In southern Iraq, putrid water gushes out of waste pipes into marshes reputed to be home to the biblical Garden of Eden, threatening an already fragile world heritage site.
In a country where the state lacks the capacity to guarantee basic services, 70 percent of Iraq’s industrial waste is dumped directly into rivers or the sea, according to data compiled by the United Nations and academics.
Jassim al-Asadi, head of non-governmental organisation Nature Iraq, told AFP news agency the black wastewater poured into the UNESCO-listed marshes carries “pollution and heavy metals that directly threaten the flora and fauna” present there.
Once an engineer at Iraq’s water resources ministry, al-Asadi left that job to dedicate himself to saving the extraordinary natural habitat, which had previously faced destruction at the hands of former dictator Saddam Hussein and is further jeopardised by climate change.
The pollutants also “indirectly impact humans via the buffalo”, fixtures of the marshes and known for the “guemar” cheese produced from their milk, he said.
According to Nader Mohssen, a fisherman and farmer born in the marshland’s Chibayish district, “the buffalo are forced to go several kilometres into the marshes to be able to drink something other than polluted water”.
And “around the sewerage pipes, most of the fish die”, he added, gesturing to dozens of rotting fish floating on the marsh water surface.
Pollution is only the latest threat to one of the world’s largest inland delta systems.

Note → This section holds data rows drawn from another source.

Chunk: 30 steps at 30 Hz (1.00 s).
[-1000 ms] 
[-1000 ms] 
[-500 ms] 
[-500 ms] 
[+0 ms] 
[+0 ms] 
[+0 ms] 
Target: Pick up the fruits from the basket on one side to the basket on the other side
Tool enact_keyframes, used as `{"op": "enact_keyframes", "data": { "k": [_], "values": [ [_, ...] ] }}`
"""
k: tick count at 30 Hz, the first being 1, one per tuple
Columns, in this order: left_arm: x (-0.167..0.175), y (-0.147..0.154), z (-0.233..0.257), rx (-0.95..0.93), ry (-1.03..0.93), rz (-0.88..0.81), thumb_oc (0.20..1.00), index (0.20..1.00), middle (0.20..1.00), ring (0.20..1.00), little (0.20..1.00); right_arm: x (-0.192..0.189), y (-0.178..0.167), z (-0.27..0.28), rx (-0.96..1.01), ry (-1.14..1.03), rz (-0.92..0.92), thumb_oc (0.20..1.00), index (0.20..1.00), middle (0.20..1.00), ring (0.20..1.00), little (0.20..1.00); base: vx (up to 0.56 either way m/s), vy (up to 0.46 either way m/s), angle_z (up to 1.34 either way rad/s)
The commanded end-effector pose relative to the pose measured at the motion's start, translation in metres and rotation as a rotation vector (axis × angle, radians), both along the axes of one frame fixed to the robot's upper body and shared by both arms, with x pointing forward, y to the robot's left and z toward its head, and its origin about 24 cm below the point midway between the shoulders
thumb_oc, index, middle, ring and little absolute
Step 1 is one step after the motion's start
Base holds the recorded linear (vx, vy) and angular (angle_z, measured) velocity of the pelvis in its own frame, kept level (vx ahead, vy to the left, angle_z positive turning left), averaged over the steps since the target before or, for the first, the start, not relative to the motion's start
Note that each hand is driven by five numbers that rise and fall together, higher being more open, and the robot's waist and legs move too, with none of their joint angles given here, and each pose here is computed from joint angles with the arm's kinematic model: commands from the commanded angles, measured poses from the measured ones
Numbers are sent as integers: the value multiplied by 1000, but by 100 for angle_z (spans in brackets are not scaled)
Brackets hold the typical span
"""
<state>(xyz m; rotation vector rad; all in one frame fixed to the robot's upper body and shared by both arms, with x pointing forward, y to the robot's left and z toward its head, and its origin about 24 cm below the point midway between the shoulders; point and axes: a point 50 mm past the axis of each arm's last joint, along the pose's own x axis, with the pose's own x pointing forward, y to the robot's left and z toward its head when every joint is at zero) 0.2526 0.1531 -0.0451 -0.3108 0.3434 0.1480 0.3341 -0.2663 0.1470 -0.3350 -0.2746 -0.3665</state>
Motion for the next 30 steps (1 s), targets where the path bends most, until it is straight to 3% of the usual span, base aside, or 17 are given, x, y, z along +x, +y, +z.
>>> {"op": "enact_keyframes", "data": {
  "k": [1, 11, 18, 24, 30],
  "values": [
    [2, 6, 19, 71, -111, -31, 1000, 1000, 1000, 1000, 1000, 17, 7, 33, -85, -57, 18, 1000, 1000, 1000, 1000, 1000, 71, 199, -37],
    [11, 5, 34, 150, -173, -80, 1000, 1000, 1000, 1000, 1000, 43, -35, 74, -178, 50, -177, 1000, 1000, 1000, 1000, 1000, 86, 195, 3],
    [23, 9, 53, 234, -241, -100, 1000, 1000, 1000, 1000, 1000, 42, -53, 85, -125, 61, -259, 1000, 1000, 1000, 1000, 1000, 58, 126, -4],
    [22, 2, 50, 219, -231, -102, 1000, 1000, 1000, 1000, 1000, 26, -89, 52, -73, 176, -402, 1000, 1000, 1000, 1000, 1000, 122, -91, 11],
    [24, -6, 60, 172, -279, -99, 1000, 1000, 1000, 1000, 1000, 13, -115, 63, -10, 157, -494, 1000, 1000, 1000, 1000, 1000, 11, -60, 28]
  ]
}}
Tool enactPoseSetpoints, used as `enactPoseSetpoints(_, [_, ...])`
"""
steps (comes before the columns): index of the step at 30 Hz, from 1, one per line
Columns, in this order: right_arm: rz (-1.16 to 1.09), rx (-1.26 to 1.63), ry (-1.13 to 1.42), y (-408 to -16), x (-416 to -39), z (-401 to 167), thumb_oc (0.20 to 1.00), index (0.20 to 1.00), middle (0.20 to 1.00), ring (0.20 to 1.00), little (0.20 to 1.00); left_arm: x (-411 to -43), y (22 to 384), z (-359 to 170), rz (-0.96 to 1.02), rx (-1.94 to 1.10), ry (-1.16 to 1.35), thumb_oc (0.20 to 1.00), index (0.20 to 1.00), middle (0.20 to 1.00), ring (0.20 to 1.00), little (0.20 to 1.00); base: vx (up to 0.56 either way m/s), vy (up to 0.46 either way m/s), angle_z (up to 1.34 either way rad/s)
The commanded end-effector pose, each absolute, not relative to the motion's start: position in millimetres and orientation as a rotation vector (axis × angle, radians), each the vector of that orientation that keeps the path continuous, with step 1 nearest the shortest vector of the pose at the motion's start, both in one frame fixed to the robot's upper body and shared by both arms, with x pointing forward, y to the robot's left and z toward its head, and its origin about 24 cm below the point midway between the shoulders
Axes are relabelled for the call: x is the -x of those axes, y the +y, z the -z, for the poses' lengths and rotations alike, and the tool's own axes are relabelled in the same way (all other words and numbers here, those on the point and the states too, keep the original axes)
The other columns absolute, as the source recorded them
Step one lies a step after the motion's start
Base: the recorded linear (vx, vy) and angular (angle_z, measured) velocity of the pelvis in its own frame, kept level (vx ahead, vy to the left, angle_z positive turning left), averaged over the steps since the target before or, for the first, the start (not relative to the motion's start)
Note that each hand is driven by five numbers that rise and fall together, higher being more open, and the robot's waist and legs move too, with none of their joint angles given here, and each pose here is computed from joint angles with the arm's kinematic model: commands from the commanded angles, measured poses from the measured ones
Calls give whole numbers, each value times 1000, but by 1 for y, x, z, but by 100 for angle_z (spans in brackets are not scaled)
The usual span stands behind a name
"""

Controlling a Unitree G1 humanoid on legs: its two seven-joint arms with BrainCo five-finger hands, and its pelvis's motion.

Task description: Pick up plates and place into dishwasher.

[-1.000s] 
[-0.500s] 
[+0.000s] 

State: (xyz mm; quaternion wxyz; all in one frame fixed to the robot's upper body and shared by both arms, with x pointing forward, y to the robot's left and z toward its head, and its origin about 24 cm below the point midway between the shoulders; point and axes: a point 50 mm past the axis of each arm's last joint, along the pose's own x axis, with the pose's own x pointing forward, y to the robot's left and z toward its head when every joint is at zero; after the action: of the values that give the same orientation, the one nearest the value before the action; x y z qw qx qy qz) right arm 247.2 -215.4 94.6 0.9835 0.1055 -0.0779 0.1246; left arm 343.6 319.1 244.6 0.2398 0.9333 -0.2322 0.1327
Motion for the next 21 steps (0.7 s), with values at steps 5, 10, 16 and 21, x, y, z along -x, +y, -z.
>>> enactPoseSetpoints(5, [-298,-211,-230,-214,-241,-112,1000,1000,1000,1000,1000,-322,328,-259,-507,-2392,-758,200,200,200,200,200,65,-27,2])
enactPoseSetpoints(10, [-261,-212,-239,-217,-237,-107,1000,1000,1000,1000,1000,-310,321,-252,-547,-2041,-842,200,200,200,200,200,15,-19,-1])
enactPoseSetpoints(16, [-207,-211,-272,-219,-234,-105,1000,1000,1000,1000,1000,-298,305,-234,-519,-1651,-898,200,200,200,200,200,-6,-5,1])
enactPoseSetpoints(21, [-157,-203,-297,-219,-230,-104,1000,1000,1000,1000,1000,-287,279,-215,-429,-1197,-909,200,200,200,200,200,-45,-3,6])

The rich ecosystem, nestled between the Tigris and Euphrates rivers, barely survived the wrath of Hussein, who ordered the marsh be drained in 1991 as punishment for communities protecting rebel fighters.
The drainage reduced the marshland by half of its 1991 area of 15,000 square kilometres (5,800 square miles).
A former regime official was condemned to death in 2010 for what the UN called “one of the worst environmental crimes in history”, although he reportedly died of natural causes in prison last year.
A few years ago, Mohssen and other marshland residents – several thousand families straddling three provinces in the rural, tribal south and struggling to make ends meet – believed they would see their home flourish again.
Once the canals and earthen dykes built by Hussein’s regime were destroyed, the water returned, and with it more than 200 species of birds and dozens of types of wildlife, some on the verge of extinction elsewhere.
Tourists too – mainly Iraqis – began flocking to the region again to take boat tours and lunch on grilled fish.
But today, the overwhelming stench emanating from the wastewater pipes keeps people away.